* **EXERCISE INSTRUCTIONS**
Please output the data below exactly as given, starting at its first line and stopping after the line that contains "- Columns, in".

* **GIVEN ENTRIES**
———

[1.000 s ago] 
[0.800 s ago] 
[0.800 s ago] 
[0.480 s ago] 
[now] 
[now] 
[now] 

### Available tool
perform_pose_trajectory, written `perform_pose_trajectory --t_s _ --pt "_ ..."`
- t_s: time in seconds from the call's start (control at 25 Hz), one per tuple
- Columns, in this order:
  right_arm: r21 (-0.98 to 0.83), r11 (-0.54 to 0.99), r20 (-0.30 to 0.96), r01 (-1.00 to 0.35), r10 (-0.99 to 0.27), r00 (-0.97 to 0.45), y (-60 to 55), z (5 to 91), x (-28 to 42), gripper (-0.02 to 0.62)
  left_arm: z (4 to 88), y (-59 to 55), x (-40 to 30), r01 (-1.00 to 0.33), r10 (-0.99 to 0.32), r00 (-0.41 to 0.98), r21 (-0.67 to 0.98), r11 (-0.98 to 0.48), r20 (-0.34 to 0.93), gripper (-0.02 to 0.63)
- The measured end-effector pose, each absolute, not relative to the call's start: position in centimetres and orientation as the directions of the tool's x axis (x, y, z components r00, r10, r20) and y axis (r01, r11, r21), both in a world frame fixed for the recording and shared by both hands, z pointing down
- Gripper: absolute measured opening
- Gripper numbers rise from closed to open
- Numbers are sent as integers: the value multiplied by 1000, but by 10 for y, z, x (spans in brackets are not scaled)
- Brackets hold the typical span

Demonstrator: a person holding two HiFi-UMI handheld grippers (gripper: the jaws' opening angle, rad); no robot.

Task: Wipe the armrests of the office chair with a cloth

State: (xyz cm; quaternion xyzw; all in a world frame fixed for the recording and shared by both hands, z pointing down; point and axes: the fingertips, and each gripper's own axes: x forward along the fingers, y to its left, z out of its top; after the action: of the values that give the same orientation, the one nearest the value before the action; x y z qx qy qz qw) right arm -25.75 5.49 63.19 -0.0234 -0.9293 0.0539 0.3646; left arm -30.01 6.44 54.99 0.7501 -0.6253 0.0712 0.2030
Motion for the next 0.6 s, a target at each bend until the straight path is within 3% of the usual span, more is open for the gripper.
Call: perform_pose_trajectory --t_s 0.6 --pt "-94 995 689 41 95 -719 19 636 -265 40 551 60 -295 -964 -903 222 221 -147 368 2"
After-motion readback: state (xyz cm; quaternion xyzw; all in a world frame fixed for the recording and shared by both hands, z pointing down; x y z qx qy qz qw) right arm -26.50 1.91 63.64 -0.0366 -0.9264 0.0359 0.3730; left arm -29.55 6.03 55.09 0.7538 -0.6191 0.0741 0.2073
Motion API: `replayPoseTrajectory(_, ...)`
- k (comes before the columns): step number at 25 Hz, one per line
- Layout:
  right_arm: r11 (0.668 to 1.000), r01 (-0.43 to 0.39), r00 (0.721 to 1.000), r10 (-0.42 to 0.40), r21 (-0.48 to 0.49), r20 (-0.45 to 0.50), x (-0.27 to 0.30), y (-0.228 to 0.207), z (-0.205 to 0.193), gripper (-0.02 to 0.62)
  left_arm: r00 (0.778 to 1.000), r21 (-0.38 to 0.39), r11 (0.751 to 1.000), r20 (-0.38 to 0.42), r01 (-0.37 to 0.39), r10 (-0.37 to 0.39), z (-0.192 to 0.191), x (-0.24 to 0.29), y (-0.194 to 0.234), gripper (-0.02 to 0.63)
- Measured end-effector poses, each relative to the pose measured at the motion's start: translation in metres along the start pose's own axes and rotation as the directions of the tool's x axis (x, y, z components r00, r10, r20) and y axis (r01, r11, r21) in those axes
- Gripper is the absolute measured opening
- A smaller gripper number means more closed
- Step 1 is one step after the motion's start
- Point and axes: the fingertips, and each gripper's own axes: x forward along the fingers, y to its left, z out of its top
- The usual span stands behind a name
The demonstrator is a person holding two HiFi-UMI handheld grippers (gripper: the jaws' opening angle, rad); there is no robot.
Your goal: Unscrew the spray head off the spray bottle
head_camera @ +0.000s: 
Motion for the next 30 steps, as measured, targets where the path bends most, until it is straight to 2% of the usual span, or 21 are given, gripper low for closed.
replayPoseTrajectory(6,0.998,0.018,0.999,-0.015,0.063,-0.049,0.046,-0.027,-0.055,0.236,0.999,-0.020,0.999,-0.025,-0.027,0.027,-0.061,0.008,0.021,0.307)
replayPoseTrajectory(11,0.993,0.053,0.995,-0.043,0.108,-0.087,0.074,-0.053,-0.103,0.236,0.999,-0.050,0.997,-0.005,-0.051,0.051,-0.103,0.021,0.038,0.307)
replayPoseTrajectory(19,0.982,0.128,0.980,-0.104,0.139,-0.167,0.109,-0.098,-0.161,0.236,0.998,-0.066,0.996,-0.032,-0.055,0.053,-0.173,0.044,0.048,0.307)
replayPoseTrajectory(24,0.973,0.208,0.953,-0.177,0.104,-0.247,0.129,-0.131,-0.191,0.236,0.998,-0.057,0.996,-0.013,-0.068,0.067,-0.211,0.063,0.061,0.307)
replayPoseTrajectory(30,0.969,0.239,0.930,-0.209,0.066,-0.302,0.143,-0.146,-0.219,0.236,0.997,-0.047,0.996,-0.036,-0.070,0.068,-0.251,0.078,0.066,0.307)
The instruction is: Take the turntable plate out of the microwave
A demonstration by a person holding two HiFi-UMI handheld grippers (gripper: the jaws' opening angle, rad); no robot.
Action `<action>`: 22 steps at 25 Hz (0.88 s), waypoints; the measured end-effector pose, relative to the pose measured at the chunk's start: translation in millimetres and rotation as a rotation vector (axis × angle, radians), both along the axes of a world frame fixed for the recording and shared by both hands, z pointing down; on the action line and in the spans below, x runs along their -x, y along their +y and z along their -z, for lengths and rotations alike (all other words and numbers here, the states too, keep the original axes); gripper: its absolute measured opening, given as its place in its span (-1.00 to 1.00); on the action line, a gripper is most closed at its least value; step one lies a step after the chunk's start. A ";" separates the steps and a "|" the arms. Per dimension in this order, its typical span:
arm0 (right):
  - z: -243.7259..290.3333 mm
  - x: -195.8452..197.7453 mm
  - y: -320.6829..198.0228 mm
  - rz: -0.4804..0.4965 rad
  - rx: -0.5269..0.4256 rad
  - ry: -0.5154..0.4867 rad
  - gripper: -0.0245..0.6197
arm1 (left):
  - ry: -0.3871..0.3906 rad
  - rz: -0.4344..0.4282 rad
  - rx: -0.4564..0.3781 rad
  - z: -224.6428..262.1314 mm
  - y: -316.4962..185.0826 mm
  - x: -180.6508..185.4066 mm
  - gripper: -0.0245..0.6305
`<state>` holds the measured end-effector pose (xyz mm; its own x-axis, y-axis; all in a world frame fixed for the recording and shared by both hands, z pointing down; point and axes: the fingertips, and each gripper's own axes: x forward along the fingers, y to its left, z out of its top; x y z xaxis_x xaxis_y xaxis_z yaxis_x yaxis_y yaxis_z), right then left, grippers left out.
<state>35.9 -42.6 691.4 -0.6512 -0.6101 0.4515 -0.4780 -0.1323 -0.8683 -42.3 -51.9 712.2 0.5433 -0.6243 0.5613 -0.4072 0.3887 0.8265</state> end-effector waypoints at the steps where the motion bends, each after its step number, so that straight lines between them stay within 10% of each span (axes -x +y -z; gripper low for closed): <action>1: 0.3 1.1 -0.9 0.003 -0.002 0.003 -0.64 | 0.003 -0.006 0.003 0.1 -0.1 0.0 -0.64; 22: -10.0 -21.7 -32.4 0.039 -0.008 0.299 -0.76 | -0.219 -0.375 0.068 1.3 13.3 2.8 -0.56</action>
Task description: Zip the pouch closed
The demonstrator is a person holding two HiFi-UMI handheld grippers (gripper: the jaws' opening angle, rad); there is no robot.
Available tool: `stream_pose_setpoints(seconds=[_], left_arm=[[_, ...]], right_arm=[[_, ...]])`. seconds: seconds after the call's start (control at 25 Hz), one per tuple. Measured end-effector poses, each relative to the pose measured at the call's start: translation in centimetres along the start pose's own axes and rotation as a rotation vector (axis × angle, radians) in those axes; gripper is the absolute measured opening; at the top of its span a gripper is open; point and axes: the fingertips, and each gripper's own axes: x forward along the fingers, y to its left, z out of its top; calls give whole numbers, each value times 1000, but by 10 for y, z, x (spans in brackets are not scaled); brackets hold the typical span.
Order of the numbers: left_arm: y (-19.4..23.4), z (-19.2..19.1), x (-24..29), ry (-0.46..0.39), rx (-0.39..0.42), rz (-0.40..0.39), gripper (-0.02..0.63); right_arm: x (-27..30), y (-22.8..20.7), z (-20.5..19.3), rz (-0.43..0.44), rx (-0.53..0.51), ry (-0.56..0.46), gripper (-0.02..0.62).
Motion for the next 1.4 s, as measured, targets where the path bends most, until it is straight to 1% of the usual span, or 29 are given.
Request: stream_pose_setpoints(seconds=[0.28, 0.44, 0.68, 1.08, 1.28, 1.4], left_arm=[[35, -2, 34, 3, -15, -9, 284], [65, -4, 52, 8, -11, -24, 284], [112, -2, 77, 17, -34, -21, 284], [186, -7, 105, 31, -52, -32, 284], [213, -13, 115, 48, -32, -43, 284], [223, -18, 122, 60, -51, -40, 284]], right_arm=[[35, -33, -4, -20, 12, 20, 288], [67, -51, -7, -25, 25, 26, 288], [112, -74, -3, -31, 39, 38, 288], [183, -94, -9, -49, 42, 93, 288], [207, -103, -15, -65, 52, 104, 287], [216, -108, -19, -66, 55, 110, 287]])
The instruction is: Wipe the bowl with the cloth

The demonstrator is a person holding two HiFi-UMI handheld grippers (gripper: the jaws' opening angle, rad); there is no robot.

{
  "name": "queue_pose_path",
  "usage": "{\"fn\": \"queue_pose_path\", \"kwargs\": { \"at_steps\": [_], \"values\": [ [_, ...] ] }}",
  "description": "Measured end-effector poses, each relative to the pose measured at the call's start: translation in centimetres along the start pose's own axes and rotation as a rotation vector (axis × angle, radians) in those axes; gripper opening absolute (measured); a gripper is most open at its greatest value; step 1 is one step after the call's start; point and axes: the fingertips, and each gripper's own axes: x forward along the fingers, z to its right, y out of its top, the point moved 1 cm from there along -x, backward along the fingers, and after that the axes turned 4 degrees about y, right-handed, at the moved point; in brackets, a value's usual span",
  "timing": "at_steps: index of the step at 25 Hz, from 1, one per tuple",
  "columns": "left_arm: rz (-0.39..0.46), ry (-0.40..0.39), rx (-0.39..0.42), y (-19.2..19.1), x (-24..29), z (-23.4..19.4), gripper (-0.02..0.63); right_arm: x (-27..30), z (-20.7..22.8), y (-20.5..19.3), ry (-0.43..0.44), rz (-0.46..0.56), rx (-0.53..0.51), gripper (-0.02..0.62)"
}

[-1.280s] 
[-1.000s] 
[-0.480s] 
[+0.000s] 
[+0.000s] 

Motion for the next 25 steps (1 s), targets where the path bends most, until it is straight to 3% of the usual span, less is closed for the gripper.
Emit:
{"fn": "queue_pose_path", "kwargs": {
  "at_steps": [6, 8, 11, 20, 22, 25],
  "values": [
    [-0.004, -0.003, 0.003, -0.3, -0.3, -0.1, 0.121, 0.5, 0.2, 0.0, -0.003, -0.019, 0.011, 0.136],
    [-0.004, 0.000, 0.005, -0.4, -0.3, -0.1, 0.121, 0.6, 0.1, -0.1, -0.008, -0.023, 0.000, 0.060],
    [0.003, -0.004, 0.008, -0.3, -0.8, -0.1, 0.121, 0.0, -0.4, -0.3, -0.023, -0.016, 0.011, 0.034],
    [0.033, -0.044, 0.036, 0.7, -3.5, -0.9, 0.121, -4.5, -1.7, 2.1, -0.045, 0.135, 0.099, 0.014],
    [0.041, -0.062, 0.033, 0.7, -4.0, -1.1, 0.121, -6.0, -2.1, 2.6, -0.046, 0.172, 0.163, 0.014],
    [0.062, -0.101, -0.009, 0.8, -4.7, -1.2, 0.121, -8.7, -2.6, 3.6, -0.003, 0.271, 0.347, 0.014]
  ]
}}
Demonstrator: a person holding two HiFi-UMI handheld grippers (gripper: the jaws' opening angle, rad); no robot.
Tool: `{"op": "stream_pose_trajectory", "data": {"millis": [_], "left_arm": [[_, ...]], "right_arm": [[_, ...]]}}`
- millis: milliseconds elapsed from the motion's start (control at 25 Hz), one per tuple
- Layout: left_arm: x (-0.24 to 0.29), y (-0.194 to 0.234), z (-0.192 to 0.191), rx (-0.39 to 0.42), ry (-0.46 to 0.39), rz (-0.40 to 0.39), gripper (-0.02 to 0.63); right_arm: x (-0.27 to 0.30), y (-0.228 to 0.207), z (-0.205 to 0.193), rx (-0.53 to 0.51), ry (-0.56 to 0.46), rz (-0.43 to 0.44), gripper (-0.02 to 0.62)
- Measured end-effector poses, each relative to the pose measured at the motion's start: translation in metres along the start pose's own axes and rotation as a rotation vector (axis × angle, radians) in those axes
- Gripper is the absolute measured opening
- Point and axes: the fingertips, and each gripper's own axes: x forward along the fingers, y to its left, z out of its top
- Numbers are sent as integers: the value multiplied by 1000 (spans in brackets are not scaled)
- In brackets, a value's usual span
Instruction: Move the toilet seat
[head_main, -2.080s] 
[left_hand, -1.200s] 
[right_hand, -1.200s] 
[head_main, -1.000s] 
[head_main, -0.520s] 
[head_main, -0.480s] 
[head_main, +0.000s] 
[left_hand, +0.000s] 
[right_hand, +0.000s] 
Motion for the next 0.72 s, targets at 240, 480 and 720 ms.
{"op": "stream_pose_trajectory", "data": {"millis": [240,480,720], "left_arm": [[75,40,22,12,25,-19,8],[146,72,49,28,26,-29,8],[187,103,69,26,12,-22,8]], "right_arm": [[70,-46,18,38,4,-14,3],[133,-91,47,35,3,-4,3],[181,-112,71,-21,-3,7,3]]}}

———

* **TASK SOLUTION**
[1.000 s ago] 
[0.800 s ago] 
[0.800 s ago] 
[0.480 s ago] 
[now] 
[now] 
[now] 

### Available tool
perform_pose_trajectory, written `perform_pose_trajectory --t_s _ --pt "_ ..."`
- t_s: time in seconds from the call's start (control at 25 Hz), one per tuple
- Columns, in this order:

Further output is not needed for this exercise.